The story moves and as it does, most of us can identify in one way or another with those verbs. We are a people who pray, who sometimes struggle with getting pregnant, who do sometimes conceive, who struggle, love, eat, despise...
Along the way we may find ourselves identifying with one or more of these characters and perhaps one or more of the characters will remind us of others, including in our own families, who have hurt or healed us in our own journeys of formation and deformation.
The Genesis story began with Abraham and Sarah, whom God called to leave behind their old country and set out for a new land, a promised land. The nouns may change but most of our families, especially in the United States, include stories about someone who left one place in search of a new life in America. Regardless of when that happened or where they came from, we can relate to the verbs.

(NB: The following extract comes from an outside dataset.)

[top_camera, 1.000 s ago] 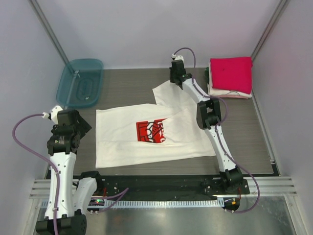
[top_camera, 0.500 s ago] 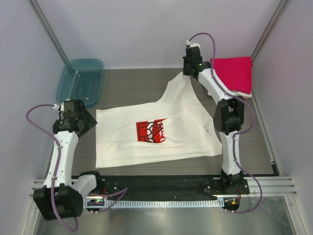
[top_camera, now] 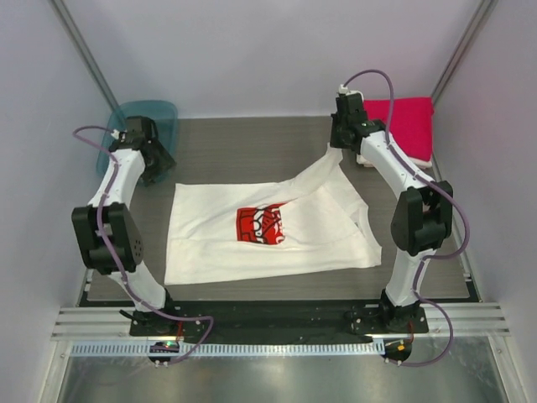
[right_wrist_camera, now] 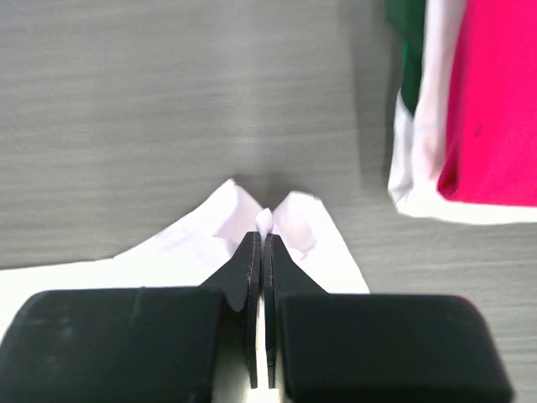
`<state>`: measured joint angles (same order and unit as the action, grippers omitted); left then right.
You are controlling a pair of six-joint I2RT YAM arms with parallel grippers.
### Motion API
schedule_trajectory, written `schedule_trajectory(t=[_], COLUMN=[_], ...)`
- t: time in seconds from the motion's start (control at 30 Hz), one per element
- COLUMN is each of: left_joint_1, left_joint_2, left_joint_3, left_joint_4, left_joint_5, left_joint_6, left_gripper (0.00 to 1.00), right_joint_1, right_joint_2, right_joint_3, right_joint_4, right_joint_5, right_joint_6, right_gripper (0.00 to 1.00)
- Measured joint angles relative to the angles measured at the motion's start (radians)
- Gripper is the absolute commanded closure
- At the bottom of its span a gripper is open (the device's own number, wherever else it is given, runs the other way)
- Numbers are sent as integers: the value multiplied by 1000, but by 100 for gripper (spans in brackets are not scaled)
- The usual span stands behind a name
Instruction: Fold and stack the t-shirts
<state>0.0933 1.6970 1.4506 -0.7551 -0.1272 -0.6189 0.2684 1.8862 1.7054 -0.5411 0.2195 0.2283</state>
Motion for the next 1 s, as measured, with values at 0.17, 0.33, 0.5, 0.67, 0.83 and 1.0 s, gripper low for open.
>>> schedule_trajectory(t=[0.17,0.33,0.5,0.67,0.83,1.0], left_joint_1=[-85,-148,-150,-152,-159,-159], left_joint_2=[199,324,375,395,453,500], left_joint_3=[125,201,232,235,276,290], left_joint_4=[0,-19,-58,-85,-112,-121], left_joint_5=[-28,-71,-135,-196,-233,-248], left_joint_6=[-2,-16,-56,-98,-137,-168], left_gripper=[38,38,34,32,37,56], right_joint_1=[1,0,0,1,0,1], right_joint_2=[4,3,2,-13,-28,-32], right_joint_3=[-23,-58,-98,-131,-138,-150], right_joint_4=[-14,-8,-13,-14,-11,-5], right_joint_5=[-25,-44,-64,-79,-104,-119], right_joint_6=[7,8,11,15,21,29], right_gripper=[99,99,99,99,99,99])
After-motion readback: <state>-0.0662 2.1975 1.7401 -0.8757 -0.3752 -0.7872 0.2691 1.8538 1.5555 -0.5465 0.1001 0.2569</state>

God promised Abraham a heritage, that he would be the father of many nations. And so the story unfolds from there as these strangers in a new land celebrate, finally, the miraculous birth of Isaac in Abraham and Sarah’s old age. And then the testing of Abraham on
the casting away
of Hagar and Ishmael (see the image shown above, and notice Sarah looking on.) And then Isaac grows up and marries Rebekah and they have two boys
of their own, Esau and Jacob. Mt.
In two weeks we hear one of my favorites in scripture - the very definition I think of karma, when Jacob the trickster is himself tricked by his Uncle Laban. (See Genesis 29:15-28.) If we hear this story in isolation, as if nothing had happened before and nothing will happen afterwards, then we might find ourselves saying, “poor Jacob.” He falls in love with a beautiful girl and agrees to work seven years for her hand in marriage. He shakes on it with the father-of-the-bride (who also happens to be his mother’s brother) but his uncle tricks him, making s a last minute switch on the wedding day and instead of Rachel, Jacob finds himself married to Leah.
Now this moment could generate countless sermons including feminist critique sermons that employ a hermeneutic of suspicion about all of this. The narrator, however, is ridiculously direct: the marriage feast happens, there is apparently lots of drinking involved, the marriage is consummated and then this simple declarative statement: “when morning came, it was Leah!”

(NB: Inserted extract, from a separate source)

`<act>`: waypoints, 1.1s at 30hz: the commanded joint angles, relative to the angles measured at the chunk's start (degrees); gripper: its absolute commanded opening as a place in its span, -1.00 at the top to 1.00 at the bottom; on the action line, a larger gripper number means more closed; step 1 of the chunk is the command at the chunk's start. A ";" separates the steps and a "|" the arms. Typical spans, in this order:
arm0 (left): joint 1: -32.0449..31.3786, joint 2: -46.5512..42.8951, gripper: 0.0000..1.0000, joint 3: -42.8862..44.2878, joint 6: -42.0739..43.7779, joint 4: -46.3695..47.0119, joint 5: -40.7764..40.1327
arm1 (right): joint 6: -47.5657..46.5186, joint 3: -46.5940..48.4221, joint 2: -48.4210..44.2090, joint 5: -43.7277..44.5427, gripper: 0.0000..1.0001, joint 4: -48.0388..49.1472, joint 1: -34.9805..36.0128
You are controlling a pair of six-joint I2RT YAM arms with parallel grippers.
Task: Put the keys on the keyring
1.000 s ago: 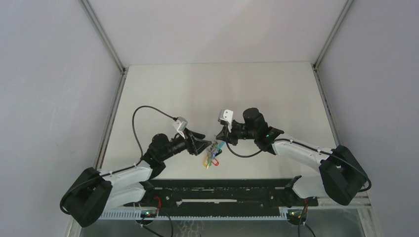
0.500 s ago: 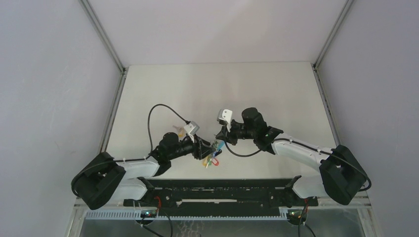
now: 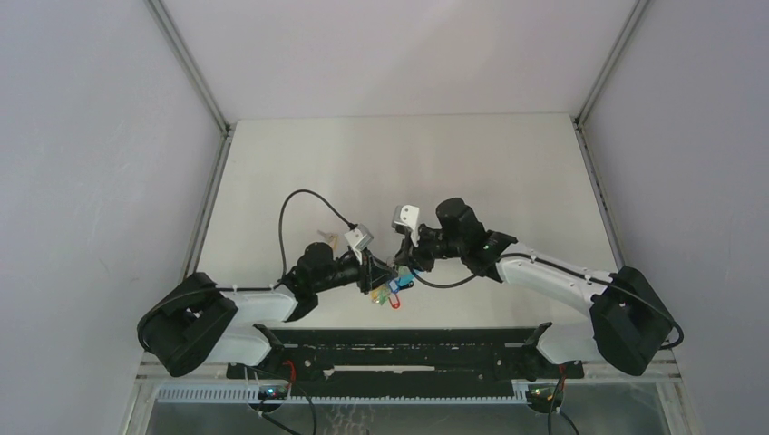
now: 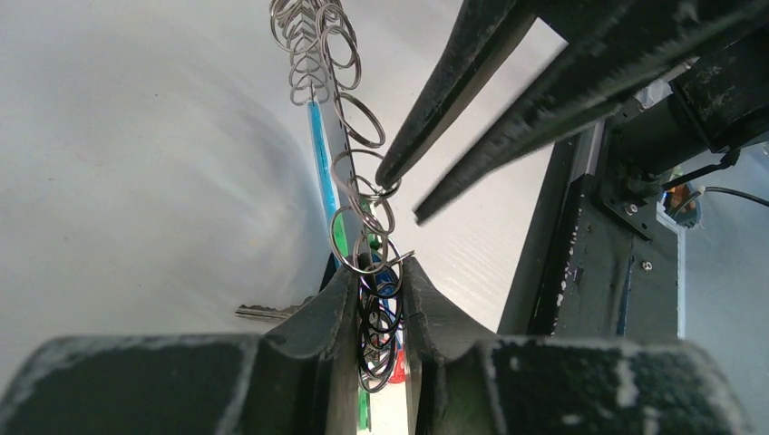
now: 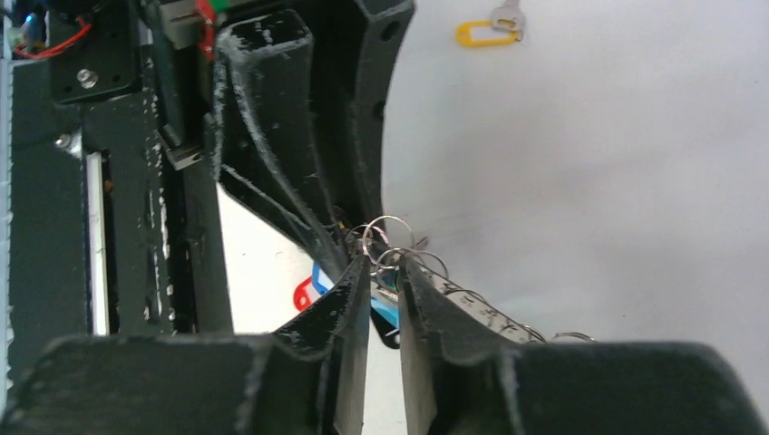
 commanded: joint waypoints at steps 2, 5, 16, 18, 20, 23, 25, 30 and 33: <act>-0.71 -0.73 0.86 2.71 3.44 3.03 -1.62 | 0.47 2.19 -4.61 -1.18 0.55 -5.19 0.82; -0.74 -0.82 0.89 2.63 3.85 3.04 -1.81 | 0.03 0.10 -8.64 1.47 0.48 -6.12 0.66; -0.83 -0.89 0.92 3.32 3.99 1.30 -1.11 | -13.84 -11.13 -14.29 14.37 0.44 4.56 3.08; -0.83 -0.99 0.91 3.33 4.04 1.21 -1.06 | -14.75 -11.18 -12.85 15.26 0.44 6.49 3.90; -0.90 -1.02 0.92 3.31 4.00 1.21 -0.94 | -15.31 -11.20 -11.41 16.95 0.45 8.29 5.03; -0.92 -1.11 0.92 3.26 4.00 1.15 -1.00 | -16.18 -11.20 -10.17 19.87 0.46 10.12 6.49; -0.91 -1.30 0.92 3.17 4.00 1.13 -1.02 | -16.74 -11.20 -10.08 20.63 0.46 10.64 7.18; -0.98 -1.51 0.91 3.22 4.26 0.72 -0.71 | -17.04 -11.21 -10.20 20.88 0.45 11.29 7.40; -1.00 -1.33 0.91 3.34 4.27 0.68 -0.49 | -17.01 -10.94 -9.43 20.58 0.44 11.46 7.40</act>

Jacob has been tricked! Poor Jacob! Unless you’ve been paying attention to the narrative. Then you will recall how he came to be at his uncle’s house looking for love in the first place and the story from this week and then one the RCL unfortunately omits from Genesis 27, when Issac is on his deathbed. Esau is out hunting because his dying father has one last request—some of that delicious stew he is so fond of—the manly chili with lots of meat and hot peppers and very few veggies. Just the smell of it will make dying a little easier. But while Esau is out trying to meet the old man’s final request, Jacob and his mother collude to trick Isaac, cooking up some stew just the way Isaac likes it. And because Jacob is a soft-skinned mamma's boy they put some animal skins on him to make him seem hairy like his brother and unbelievably it works. The old man is deaf and blind and he blesses Jacob moments before Esau arrives home out of breath and hauling a dead animal with him. Seriously, it's all there - check it out!

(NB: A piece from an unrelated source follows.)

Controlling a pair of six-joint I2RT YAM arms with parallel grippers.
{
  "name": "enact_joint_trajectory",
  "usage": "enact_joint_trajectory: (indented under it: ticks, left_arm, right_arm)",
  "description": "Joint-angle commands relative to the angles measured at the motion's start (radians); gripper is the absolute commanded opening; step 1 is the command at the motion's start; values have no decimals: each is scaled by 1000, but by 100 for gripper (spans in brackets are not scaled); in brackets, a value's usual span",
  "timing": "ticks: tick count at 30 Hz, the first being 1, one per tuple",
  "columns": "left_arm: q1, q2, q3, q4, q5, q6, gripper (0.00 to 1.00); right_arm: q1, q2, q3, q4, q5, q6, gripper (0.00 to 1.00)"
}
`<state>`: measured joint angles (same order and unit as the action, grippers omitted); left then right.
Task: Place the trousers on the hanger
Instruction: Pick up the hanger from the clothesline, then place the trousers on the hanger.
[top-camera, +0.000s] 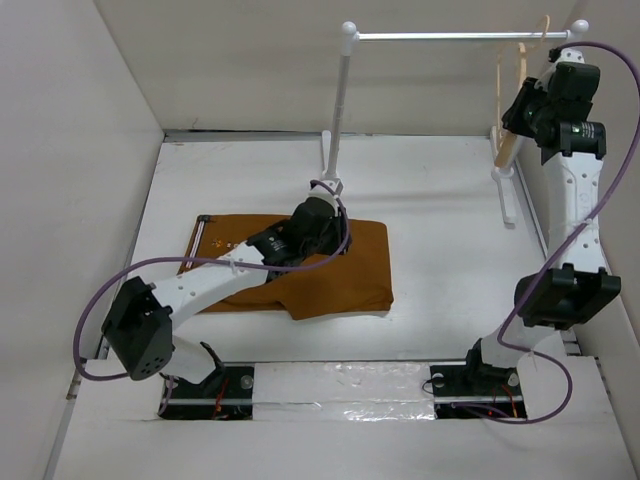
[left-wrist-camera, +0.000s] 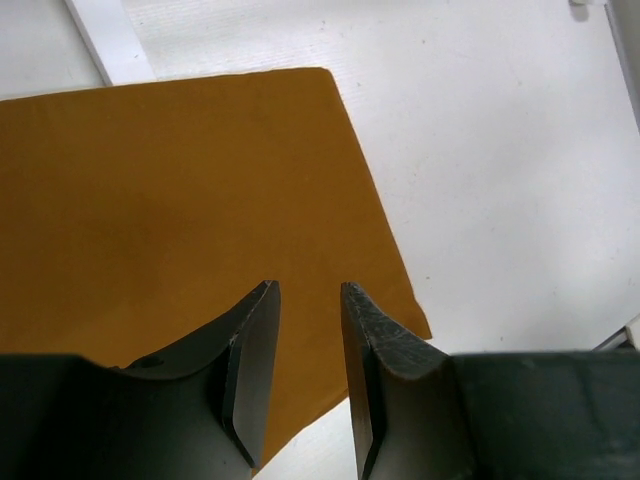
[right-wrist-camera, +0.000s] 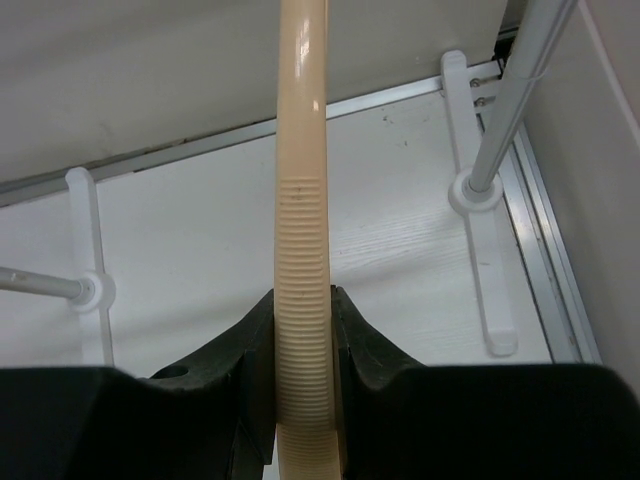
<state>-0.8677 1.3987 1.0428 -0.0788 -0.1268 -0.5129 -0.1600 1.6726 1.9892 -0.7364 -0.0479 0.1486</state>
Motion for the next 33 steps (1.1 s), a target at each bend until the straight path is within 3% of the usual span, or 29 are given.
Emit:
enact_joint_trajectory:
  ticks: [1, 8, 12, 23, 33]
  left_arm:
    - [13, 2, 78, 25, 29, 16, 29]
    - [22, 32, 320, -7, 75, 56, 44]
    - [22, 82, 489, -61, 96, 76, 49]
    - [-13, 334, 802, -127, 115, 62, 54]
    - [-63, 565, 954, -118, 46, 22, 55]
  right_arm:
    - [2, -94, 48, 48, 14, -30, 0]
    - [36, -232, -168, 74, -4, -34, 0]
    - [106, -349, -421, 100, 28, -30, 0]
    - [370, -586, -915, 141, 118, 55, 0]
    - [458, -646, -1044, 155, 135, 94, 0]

And what happens next? Brave Sir Jacob runs away. His mother slips a few bucks in his pocket and sends him off to live with her brother, Laban, so that Esau won’t kill him. In any case, there is so much here worth paying attention to. Don't get stuck on the nouns. Pay attention to the verbs and how the narrative moves forward. This is how families work: what is not transformed gets transmitted from generation to generation.
Yet there is, to my mind, also a certain kind of grace in all of this because in spite of it all these are God’s people, just as we are God’s people. The stuff of their lives and ours—the good, the bad, and the ugly—that is where God continues to find us. And that is where we find God. Not in some distant heaven far away but taking on flesh—incarnate among, and in and through us.